Given the entries below, please return each one exactly.

====== MATERIAL TO PROCESS ======

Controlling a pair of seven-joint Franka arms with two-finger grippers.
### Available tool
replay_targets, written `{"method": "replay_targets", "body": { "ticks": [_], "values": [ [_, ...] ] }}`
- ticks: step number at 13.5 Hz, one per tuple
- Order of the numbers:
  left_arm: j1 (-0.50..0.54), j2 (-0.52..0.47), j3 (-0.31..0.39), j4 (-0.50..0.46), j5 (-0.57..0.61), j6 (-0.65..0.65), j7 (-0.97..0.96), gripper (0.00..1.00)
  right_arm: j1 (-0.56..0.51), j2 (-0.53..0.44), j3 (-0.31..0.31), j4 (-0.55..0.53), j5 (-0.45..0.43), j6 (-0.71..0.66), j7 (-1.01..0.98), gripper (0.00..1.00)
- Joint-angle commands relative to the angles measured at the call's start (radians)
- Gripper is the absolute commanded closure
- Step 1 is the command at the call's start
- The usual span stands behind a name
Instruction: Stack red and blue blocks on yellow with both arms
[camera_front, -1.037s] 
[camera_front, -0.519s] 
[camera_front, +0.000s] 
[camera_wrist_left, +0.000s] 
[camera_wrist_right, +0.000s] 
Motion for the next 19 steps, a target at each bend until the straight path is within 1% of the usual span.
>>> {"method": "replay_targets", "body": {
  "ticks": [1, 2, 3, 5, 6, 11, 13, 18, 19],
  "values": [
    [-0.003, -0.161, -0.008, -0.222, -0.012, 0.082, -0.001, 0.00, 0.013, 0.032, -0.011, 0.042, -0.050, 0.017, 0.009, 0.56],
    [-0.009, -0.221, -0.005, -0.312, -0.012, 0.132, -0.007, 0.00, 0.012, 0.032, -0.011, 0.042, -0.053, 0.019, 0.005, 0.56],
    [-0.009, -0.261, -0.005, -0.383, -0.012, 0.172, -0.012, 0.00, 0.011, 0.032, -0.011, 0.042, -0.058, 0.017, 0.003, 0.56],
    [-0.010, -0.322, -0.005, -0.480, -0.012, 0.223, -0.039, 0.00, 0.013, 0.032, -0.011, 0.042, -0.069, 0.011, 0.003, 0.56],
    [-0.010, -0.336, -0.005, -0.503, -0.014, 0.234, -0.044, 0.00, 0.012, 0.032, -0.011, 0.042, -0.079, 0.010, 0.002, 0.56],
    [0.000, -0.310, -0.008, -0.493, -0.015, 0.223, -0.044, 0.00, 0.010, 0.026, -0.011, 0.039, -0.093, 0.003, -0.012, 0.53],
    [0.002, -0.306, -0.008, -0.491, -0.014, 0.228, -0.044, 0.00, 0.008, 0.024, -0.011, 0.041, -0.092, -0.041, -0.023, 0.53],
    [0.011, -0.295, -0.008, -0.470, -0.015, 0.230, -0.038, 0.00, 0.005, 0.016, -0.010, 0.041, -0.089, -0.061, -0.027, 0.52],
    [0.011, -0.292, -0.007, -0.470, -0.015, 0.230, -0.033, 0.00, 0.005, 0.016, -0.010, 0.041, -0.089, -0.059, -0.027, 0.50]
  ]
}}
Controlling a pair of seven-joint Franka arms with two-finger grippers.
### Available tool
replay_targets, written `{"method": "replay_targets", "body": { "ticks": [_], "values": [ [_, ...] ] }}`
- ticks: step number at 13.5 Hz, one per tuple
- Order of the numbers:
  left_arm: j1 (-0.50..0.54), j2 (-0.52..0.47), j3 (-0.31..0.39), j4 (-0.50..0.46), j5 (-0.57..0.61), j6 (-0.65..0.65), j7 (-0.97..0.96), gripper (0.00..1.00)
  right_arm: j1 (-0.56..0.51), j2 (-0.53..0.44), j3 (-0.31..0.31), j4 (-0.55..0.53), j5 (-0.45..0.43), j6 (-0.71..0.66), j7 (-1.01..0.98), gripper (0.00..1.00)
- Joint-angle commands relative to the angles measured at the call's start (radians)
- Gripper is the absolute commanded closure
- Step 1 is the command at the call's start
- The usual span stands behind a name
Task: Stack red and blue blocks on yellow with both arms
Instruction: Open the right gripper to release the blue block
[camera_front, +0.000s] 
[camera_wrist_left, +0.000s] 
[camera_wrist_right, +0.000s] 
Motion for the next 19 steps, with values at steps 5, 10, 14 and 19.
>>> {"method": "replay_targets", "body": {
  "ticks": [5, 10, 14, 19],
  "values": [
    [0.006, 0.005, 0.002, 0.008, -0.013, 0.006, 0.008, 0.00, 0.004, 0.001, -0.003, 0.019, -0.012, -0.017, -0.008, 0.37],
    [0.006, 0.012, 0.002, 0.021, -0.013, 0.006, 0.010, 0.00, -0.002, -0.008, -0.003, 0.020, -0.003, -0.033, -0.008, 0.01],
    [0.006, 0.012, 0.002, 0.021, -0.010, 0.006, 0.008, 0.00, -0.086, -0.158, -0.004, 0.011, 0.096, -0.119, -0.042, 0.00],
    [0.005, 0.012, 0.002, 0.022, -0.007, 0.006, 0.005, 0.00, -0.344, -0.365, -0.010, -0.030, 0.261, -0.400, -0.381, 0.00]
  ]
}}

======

EXERCISE ANSWER:
Controlling a pair of seven-joint Franka arms with two-finger grippers.
### Available tool
replay_targets, written `{"method": "replay_targets", "body": { "ticks": [_], "values": [ [_, ...] ] }}`
- ticks: step number at 13.5 Hz, one per tuple
- Order of the numbers:
  left_arm: j1 (-0.50..0.54), j2 (-0.52..0.47), j3 (-0.31..0.39), j4 (-0.50..0.46), j5 (-0.57..0.61), j6 (-0.65..0.65), j7 (-0.97..0.96), gripper (0.00..1.00)
  right_arm: j1 (-0.56..0.51), j2 (-0.53..0.44), j3 (-0.31..0.31), j4 (-0.55..0.53), j5 (-0.45..0.43), j6 (-0.71..0.66), j7 (-1.01..0.98), gripper (0.00..1.00)
- Joint-angle commands relative to the angles measured at the call's start (radians)
- Gripper is the absolute commanded closure
- Step 1 is the command at the call's start
- The usual span stands behind a name
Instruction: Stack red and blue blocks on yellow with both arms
[camera_front, -1.037s] 
[camera_front, -0.519s] 
[camera_front, +0.000s] 
[camera_wrist_left, +0.000s] 
[camera_wrist_right, +0.000s] 
Motion for the next 19 steps, a target at each bend until the straight path is within 1% of the usual span.
>>> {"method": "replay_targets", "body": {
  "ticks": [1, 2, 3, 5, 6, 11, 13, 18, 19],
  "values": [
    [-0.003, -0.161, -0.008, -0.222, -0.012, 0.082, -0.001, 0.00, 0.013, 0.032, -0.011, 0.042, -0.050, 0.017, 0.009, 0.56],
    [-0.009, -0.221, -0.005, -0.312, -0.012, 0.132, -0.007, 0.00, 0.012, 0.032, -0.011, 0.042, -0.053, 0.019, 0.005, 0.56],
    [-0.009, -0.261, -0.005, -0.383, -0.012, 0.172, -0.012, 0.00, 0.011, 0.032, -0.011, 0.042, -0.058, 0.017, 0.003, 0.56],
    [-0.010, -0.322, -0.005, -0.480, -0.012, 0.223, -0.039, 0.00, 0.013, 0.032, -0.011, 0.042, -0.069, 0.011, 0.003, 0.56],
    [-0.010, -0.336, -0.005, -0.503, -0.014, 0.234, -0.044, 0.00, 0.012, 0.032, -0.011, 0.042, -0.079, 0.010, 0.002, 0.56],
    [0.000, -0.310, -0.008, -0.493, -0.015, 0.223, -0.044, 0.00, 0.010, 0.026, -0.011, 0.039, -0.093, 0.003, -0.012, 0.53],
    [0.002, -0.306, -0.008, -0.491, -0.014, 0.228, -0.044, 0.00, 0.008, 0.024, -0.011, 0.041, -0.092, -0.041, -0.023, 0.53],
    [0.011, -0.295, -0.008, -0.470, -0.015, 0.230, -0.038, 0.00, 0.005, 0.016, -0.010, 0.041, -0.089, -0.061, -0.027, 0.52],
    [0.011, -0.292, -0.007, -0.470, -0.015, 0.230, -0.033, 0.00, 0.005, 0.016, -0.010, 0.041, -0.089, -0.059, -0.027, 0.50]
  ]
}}
Controlling a pair of seven-joint Franka arms with two-finger grippers.
### Available tool
replay_targets, written `{"method": "replay_targets", "body": { "ticks": [_], "values": [ [_, ...] ] }}`
- ticks: step number at 13.5 Hz, one per tuple
- Order of the numbers:
  left_arm: j1 (-0.50..0.54), j2 (-0.52..0.47), j3 (-0.31..0.39), j4 (-0.50..0.46), j5 (-0.57..0.61), j6 (-0.65..0.65), j7 (-0.97..0.96), gripper (0.00..1.00)
  right_arm: j1 (-0.56..0.51), j2 (-0.53..0.44), j3 (-0.31..0.31), j4 (-0.55..0.53), j5 (-0.45..0.43), j6 (-0.71..0.66), j7 (-1.01..0.98), gripper (0.00..1.00)
- Joint-angle commands relative to the angles measured at the call's start (radians)
- Gripper is the absolute commanded closure
- Step 1 is the command at the call's start
- The usual span stands behind a name
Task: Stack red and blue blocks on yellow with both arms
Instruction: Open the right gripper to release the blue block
[camera_front, +0.000s] 
[camera_wrist_left, +0.000s] 
[camera_wrist_right, +0.000s] 
Motion for the next 19 steps, with values at steps 5, 10, 14 and 19.
>>> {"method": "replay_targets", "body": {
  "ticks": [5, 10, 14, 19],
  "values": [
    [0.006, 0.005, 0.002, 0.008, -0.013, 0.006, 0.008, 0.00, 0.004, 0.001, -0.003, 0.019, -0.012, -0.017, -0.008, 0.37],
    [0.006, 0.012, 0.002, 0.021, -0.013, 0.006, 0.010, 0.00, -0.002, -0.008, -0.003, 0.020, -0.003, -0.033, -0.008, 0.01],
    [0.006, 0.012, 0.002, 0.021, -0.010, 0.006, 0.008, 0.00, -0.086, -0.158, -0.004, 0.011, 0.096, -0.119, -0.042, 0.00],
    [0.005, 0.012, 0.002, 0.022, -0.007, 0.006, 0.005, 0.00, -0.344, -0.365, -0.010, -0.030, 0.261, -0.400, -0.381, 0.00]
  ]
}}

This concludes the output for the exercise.